Но даже теперь в Петербурге еще жива его сердцевина. Капля ртути расчленяется на отдельные шарики и крупинки, ртутные шарики скользят по столу и вдруг, скатившись в один угол, влипают друг в друга, снова образуя первоначальную каплю. Так блуждают по питерским пустеющим улицам, иногда сходясь вместе, историки и поэты, писатели, философы и художники, искусствоведы и критики, музейщики, книжники и театралы, в сопровождении учеников и соглядатаев — ядро, сердцевина Петербурга, окруженная кольцом митингующих фабричных окраин и замешанная безликим сплавом горожан, маски которых стерты страхом и лишениями. Гений продрогшего, оскудевшего города еще парит на подбитых крылах — над скелетами домов, над чугунными призраками памятников, над туманом лондонского Сити.

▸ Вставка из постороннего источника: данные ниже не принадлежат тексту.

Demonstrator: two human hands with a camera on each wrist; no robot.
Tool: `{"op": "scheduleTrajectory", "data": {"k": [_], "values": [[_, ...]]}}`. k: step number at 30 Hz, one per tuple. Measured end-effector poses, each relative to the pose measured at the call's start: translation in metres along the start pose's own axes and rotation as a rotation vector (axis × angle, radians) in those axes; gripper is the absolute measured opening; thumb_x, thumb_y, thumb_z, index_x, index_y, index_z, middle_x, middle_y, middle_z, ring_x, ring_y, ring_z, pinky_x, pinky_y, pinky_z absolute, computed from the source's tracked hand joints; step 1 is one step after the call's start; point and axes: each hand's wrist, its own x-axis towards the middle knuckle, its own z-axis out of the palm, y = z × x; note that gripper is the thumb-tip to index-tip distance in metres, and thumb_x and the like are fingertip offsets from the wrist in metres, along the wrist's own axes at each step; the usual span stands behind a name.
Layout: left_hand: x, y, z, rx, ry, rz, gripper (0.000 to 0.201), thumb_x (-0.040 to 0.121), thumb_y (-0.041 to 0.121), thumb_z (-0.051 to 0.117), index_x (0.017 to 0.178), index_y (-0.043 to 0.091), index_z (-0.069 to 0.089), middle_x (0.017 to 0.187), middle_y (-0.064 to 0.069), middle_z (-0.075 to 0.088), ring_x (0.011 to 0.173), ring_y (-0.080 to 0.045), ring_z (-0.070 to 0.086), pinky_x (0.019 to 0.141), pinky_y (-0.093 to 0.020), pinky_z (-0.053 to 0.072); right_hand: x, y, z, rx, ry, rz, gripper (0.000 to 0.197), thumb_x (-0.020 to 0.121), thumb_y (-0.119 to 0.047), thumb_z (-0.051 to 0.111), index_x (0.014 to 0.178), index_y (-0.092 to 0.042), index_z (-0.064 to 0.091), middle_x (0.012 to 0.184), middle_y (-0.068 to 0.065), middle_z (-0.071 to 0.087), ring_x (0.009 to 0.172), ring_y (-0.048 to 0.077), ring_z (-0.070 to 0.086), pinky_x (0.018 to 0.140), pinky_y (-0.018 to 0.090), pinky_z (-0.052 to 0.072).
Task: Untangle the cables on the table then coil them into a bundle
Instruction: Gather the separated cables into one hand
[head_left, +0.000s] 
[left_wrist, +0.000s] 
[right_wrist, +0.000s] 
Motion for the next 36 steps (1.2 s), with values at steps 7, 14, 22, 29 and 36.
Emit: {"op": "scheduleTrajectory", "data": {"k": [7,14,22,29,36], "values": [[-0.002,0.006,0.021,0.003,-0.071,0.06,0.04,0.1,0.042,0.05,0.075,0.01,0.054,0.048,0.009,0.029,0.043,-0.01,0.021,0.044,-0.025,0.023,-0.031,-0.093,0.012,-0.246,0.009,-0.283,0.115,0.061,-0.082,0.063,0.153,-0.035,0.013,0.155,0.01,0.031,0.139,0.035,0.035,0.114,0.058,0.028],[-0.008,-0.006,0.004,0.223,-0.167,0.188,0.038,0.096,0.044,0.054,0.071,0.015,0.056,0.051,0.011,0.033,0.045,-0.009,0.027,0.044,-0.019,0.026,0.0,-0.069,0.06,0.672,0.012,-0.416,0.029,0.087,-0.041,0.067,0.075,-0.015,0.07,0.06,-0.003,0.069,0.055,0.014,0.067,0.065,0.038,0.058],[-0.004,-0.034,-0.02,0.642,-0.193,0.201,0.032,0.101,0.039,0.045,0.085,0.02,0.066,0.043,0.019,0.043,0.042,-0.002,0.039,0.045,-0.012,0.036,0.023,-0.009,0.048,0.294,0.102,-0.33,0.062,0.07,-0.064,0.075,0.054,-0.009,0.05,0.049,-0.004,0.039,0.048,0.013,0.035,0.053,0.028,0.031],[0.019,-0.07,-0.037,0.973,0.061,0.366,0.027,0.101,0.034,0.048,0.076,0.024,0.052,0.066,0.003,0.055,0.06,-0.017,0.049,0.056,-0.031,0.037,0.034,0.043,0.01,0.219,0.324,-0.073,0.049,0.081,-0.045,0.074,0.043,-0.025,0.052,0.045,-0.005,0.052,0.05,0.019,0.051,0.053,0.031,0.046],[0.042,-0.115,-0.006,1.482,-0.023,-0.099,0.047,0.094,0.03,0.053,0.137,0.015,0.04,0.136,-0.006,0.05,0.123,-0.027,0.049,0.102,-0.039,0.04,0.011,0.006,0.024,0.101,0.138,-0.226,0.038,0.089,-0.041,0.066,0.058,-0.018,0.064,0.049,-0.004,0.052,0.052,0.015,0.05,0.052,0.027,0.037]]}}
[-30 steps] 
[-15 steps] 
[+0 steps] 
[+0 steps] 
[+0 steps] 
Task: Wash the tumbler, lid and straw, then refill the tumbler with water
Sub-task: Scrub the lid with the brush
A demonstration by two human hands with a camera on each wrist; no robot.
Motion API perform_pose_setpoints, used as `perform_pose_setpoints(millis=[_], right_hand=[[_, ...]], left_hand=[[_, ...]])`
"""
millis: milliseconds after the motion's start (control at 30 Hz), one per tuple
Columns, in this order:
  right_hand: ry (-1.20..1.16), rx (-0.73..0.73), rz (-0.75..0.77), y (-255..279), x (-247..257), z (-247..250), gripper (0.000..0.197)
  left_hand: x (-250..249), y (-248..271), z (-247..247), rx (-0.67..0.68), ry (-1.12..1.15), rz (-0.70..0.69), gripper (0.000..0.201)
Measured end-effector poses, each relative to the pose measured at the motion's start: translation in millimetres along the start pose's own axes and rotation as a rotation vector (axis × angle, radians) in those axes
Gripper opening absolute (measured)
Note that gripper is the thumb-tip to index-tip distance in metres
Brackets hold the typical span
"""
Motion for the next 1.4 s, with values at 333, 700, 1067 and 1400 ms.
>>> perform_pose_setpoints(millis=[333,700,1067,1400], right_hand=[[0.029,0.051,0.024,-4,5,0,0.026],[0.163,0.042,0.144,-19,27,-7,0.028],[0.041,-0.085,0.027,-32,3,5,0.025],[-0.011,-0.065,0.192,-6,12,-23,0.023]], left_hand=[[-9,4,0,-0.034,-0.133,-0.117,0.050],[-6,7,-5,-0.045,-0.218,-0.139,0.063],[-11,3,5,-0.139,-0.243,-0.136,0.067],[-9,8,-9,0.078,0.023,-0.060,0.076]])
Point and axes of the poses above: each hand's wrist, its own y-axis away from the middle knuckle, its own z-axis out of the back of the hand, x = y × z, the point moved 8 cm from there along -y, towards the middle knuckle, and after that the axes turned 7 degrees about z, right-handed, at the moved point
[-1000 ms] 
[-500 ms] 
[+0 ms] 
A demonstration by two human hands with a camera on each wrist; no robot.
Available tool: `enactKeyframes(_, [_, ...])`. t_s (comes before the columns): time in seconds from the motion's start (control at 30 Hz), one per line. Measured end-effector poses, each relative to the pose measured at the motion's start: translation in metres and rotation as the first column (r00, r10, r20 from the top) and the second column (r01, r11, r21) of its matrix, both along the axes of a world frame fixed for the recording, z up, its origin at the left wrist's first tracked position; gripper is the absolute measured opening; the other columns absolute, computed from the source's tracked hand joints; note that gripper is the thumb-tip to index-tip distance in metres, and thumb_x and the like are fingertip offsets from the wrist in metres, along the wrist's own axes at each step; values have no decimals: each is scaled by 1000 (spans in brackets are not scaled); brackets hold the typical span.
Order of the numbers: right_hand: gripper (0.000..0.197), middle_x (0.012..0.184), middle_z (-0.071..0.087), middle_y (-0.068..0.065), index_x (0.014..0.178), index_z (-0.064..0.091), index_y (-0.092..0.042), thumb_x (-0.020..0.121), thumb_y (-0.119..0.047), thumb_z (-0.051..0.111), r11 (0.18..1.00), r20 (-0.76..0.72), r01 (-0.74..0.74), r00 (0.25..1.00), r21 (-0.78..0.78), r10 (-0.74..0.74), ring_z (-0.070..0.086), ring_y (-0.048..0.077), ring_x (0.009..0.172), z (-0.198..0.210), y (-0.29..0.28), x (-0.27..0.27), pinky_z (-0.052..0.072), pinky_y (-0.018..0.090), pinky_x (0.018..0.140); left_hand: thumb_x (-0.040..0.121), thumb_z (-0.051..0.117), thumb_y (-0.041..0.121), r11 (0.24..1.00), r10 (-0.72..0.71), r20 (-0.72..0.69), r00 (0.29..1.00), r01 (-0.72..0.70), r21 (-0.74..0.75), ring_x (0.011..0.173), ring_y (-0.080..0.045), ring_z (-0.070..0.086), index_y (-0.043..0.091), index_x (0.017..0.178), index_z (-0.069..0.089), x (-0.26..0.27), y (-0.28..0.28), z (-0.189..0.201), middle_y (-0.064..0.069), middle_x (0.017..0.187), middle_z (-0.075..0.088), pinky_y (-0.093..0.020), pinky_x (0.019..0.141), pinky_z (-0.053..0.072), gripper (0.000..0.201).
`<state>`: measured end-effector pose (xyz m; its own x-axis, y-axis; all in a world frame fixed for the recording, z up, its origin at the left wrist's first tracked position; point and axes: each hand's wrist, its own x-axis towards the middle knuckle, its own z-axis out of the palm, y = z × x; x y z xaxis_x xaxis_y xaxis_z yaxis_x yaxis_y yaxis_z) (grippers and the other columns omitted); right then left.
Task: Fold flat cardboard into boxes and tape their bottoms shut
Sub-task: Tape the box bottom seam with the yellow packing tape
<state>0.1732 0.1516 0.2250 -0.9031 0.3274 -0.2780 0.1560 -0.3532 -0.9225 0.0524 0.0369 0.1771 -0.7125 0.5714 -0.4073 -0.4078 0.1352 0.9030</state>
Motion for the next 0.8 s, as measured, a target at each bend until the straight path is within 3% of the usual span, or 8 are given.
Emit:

Блуждают бесцельно и вдохновенно, а по ночам записывают в дневники — раздумья и встречи своих блужданий. Само собой разумеется, по целому ряду причин дневники эти долгие годы останутся неопубликованными. Но когда, наконец, они увидят свет, читатели с удивлением отыщут там нежные и трогательные страницы, посвященные Нусе Струковой, так как составители дневников часто заходили во время скитаний в ее маленькую квартирку, которую все называли гарсоньеркой. О Нусе пишут с лаской и любовью, как пишут о детях; память о ней сохранится незачерненной в истории неповторимых петербургских лет. В тишине своей гарсоньерки Нуся позировала художникам, открывая розовое, почти девичье тело и мирно беседуя о пайках; поэты читали ей вновь сочиненные стихи, и Нуся простодушно смеялась, уверяя, что ничего не понимает в поэзии и любит «Парус» Лермонтова. Нуся садилась на колени к седому, страдающему одышкой очкастому историку и, целуя его в небритую щеку, расспрашивала о Распутине и о Шарлотте Кордэ, причем нередко, слушая рассказ, начинала дремать, опустив голову на плечо историка, бережно прижимавшего Нусю к себе, как дедушка внучку. Книжники толковали ей о преимуществах первого издания над последующими — Нуся охотно соглашалась, не ища возражений. Театралы, размахивая руками, говорили о новых формах сценической площадки, о преодолении рампы и занавеса, о Гордоне Креге и Адольфе Аппиа — Нуся отвечала, что с тех пор, как уничтожили петербургскую оперетку, театр для нее — не существует. Музейщиков и философов Нуся совсем не слушала, обращаясь к ним так: «мои милые гробокопатели» или «товарищи романогерманисты»… У Нуси Струковой были любовники, но были они из числа тех, кому некогда заниматься скитанием и думать о составлении дневников.
17
Нуся Гаврилова за два года до революции, не окончив Смольного института, пепиньеркой вышла замуж за морского офицера Струкова. Выходя замуж, она уже не была невинна, как и большинство ее одноклассниц, за исключением Гали Латунской, Шуры Степной и самой богатой воспитанницы в институте, Леки Бауэрмейстер (в военные годы — Плотниковой). Над Галей и Шурой подруги подтрунивали открыто, над Лекой — тайно, так как ореол богатства, парная карета, приезжавшая за ней по субботам и впоследствии замененная бенцевским лимузином, представлявшим собою помесь той же парной кареты с железнодорожным вагоном 40-х годов, ежедневные коробки с шоколадом и засахаренными фруктами, поездки за границу и балы с дирижером танцев из императорского балета и струнным оркестром, дававшиеся в доме Бауэрмейстер, — ставили Леку в исключительное положение среди ее подруг: в институте она держалась высокомерно и недоступно, получала лучшие отметки и часто завтракала у начальницы, а приглашая к себе по праздникам институток, обращалась с ними как с бедными родственницами, принимая от них преданную услужливость и обожание. Подруги называли Леку Бауэрмейстер «княжной Джавахой».